The potential inclusion of Rosicky and Alex Oxlade-Chamberlain can counter the two key losses with Olivier Giroud providing a physical spearhead rather than someone willing to run wide into the channels and stretch defences.
His goal against Spurs is his sole strike this season and, having not scored in the Premier League, particularly considering Cazorla and Özil have four apiece, represents a gamble on Wenger's part.
Likewise, one assist is dwarfed by the respective tallies of three and eight that the other two technicians in Arsenal's attacking midfield have to date, suggesting Rosicky is failing to produce enough in the final third.
But Rosicky, akin to the ability Ramsey offers, provides Arsenal with a short, sharp burst of pace from central areas which, especially against a struggling Manchester United midfield, could prove crucial.
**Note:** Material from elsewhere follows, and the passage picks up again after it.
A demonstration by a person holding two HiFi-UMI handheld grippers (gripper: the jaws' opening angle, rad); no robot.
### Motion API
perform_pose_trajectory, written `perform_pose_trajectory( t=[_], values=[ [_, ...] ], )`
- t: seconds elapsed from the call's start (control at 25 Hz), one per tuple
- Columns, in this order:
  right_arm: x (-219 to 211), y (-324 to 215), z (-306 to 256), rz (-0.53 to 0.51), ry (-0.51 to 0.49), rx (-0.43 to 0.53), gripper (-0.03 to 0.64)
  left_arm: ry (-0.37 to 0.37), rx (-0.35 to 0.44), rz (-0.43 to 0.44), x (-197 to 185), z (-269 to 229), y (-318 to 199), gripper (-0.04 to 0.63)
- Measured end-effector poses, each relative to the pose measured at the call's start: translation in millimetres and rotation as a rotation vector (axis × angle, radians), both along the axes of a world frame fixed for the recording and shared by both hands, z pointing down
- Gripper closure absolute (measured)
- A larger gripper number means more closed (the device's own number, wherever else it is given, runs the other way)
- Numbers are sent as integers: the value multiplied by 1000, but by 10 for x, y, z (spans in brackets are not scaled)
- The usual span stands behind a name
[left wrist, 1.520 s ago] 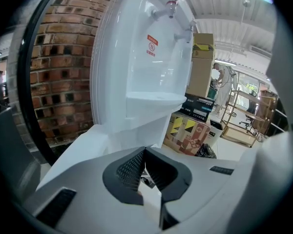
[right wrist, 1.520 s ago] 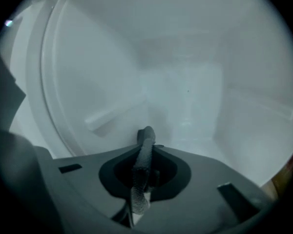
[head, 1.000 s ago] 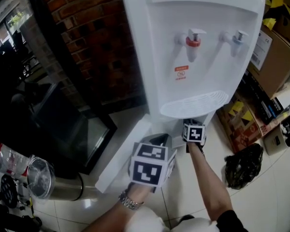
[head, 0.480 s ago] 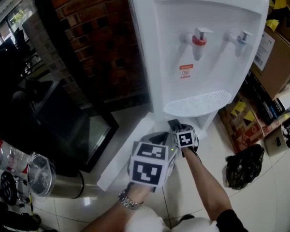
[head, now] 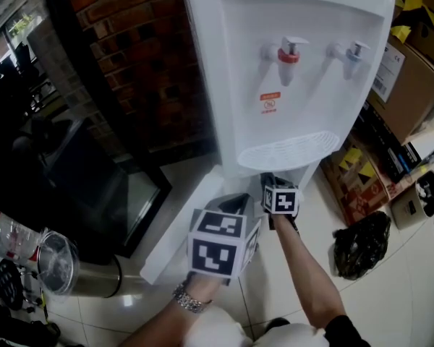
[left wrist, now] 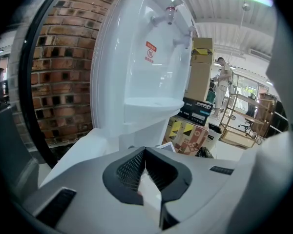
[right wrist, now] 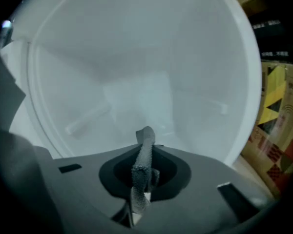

The stalwart has won 13 out of 18 contests attempted (72%), while Özil has 31 from 64 (48%) and Cazorla 30 from 57 (53%).
Clearly, there is a disparity between the trio, with Rosicky completing less than half of his contemporaries' overall minutes in the league this season, but he also excels in his passing with an 85% completion rate.
Cazorla completes 86% of his passes while Özil retains the status of pass master, fitting in with his reputation for an assist but Rosicky's efforts hardly represent a substantial downfall and his experience and turn of pace could be the difference.
On Saturday's evidence, Arsenal are faltering and Wenger should fix them...quickly. Rosicky can assuage pressure and an increasing focus on Özil's toils and place the emphasis firmly back on the Gunners' ability to last the pace in the title race.